Paul Lintier

Azannes, France

Azannes, France

I was helping Hutin to clean the gun.

“Well, Hutin, war’s a nice sort of show, isn’t it?”

” Well, if it consists in fooling about like this till the 22nd September, when my class will be discharged, I’d rather be in the field than the barracks. We’ve never been so well fed in our lives! If only that lasts! . . .”

“Yes, provided it lasts ! Only, there are Boches here.”

“Who cares?”

“And then, we don’t get many letters.”

“No, that’s true; we don’t get enough,” said Hutin with some bitterness, viciously shoving his sponge through the bore.

And he added: “And as for the letters we write ourselves, we can’t say where we are, nor what we are doing, nor even put a date. What is one to write?”

“Well, I simply say that it is fine and that I am still alive.”

Always the same silence along the lines. That has lasted for days now. What can it mean? For us, pawns on the great chessboard, this waiting is agonizing, and stretches our nerves to that painful tension which one feels sometimes when watching a leaden sky, waiting for the storm to break.

Today I saw General Boelle, whose motor stopped on the road quite close to our camp. He is a man with refined features, of cheerful expression, still youthful-looking despite his white hair and grizzled moustache.

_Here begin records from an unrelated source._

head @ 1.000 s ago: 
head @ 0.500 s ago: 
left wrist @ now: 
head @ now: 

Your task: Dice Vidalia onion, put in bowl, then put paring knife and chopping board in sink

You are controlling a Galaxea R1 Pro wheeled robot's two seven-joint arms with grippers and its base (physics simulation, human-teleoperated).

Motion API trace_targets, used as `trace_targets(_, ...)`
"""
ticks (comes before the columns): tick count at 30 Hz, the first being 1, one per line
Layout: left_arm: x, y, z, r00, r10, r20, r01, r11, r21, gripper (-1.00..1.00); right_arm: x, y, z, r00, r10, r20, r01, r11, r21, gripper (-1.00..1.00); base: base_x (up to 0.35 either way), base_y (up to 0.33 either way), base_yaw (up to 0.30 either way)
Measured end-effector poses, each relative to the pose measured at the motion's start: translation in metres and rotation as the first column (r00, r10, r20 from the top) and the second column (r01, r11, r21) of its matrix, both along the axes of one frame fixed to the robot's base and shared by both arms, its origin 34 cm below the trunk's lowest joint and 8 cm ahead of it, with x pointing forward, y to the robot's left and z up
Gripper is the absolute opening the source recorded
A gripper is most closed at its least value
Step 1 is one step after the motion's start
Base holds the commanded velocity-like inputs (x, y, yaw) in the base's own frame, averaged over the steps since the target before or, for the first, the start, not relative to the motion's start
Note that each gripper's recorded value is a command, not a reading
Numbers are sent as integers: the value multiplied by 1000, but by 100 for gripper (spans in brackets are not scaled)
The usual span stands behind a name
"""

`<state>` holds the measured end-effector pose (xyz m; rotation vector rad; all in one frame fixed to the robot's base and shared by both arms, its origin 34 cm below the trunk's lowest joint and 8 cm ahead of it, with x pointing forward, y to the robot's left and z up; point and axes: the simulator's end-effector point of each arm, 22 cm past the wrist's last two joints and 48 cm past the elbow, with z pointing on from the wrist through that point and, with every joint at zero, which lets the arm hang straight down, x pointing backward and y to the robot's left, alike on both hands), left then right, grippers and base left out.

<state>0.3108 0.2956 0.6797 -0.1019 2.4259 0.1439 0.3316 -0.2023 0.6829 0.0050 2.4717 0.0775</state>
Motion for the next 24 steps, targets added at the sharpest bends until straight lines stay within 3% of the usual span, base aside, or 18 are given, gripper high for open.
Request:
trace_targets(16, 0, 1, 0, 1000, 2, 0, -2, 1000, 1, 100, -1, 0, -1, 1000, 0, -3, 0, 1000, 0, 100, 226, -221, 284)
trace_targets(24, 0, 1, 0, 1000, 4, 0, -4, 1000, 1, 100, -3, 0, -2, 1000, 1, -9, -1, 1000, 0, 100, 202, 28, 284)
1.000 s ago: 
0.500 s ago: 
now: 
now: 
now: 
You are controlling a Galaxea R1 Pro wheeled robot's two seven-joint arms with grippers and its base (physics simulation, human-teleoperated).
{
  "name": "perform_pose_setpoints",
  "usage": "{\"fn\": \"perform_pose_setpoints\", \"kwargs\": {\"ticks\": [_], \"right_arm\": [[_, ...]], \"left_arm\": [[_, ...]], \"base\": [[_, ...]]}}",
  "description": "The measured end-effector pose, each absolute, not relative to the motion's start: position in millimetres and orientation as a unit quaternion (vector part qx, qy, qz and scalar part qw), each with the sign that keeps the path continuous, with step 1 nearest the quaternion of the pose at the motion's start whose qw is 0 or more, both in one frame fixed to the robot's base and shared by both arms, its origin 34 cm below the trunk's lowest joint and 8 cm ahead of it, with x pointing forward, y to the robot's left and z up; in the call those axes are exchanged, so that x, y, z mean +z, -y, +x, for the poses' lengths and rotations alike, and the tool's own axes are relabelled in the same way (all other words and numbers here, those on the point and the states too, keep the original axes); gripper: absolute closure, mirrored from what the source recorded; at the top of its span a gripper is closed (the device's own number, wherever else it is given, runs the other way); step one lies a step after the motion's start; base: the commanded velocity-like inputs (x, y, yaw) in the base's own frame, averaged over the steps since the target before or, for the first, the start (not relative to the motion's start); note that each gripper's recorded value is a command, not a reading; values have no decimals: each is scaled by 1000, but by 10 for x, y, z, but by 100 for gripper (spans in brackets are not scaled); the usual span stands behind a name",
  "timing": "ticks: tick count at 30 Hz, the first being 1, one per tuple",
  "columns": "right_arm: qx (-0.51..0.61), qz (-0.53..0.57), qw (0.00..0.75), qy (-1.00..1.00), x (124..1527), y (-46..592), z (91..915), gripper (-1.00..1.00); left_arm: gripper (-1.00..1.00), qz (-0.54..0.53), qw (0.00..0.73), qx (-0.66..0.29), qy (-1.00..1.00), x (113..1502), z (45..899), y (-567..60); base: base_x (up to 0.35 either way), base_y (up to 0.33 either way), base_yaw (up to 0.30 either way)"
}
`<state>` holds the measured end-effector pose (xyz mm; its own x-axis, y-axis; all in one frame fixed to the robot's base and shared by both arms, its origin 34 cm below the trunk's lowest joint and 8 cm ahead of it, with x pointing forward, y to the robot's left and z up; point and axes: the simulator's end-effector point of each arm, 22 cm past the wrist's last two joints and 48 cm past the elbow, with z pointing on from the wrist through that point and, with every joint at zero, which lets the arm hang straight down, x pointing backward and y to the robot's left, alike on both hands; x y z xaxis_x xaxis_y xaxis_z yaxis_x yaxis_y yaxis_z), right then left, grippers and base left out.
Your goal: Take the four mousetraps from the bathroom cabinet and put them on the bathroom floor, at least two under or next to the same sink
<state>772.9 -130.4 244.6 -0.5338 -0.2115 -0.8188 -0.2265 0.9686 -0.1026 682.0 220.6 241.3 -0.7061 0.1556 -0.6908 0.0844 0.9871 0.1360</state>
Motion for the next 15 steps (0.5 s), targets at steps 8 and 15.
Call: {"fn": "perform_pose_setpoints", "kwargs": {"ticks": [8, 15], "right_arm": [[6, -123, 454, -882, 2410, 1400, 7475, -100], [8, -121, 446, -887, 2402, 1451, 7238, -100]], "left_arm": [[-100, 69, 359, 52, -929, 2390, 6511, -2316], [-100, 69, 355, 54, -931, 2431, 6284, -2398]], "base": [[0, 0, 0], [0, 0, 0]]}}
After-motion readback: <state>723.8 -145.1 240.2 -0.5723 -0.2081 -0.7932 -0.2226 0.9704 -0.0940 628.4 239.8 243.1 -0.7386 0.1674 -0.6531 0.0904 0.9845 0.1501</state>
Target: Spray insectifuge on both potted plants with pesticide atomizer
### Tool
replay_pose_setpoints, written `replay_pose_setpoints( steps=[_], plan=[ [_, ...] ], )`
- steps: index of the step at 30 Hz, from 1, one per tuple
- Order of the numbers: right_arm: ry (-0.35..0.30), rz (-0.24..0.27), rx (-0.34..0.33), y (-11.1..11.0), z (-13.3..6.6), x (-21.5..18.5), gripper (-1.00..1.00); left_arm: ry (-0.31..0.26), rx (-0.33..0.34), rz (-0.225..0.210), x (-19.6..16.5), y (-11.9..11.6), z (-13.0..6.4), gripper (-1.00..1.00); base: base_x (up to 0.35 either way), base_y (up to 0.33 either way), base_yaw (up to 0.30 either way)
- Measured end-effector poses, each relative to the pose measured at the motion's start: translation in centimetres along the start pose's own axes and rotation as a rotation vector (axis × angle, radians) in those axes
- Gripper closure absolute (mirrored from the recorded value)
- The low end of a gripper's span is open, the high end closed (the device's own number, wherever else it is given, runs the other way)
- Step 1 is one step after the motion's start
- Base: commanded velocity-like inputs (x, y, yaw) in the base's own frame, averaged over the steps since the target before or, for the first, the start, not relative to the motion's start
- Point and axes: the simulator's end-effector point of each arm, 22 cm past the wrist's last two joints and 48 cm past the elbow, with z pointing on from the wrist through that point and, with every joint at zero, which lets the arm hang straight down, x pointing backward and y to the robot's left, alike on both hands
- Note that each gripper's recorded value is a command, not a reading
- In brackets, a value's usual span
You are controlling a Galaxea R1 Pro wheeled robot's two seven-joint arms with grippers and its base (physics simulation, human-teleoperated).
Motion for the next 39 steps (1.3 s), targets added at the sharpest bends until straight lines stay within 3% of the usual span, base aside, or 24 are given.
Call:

The classic popularity of war trophies has not diminished. Quite a crowd collected round a cyclist who had brought back from Mangiennes two German cowskin bags and a Mauser rifle. It is astonishing how quickly instinct develops in war. All civilization disappears almost at once, and the relations between man and man become primitively direct. One’s first preoccupation is to make oneself respected.

This necessity is not implicitly recognized by all, but every one acts as if he recognized it. Then again, the sense of authority becomes transformed. The authority conferred on the Captain by his rank diminishes, while that which he owes to his character increases in proportion. Authority has, in fact, but one measure: the confidence of the men in the capability of their officer. For this reason our Captain, Bernard de Brisoult, in whom even the densest among us has recognized exceptional intelligence and decision under a great charm of manner and invariable courtesy, exercises, thanks to this confidence, a beneficial influence upon all. And yet his actual personality, as our chief, makes little impression upon, one at first. Captain de Brisoult never commands. He gives his orders in an ordinary conversational tone; but, a man of inborn tact and refinement, he always remains the Captain, even while living with his men upon terms of intimacy. It is hard to say whether he is more loved than respected, or more respected than loved. And soldiers know something about men.

In the rough masculine relations between the artillerymen among themselves there nevertheless remains a place for great friendships, but they become rarer. The ties of simple barrack comradeship either disappear or harden into tacit treaties of real friendship. The mainspring of this is rather egoism than a need of affection. One is vividly conscious of the necessity of having close at hand a man upon whose assistance one can always rely, and to whom one knows one can turn in no matter what circumstances. In the relationships thus solidly established, without any words, a choice is implied; they are not engendered by affinities of character alone. One learns to appreciate in one’s friend his value as a help and also his strength and courage.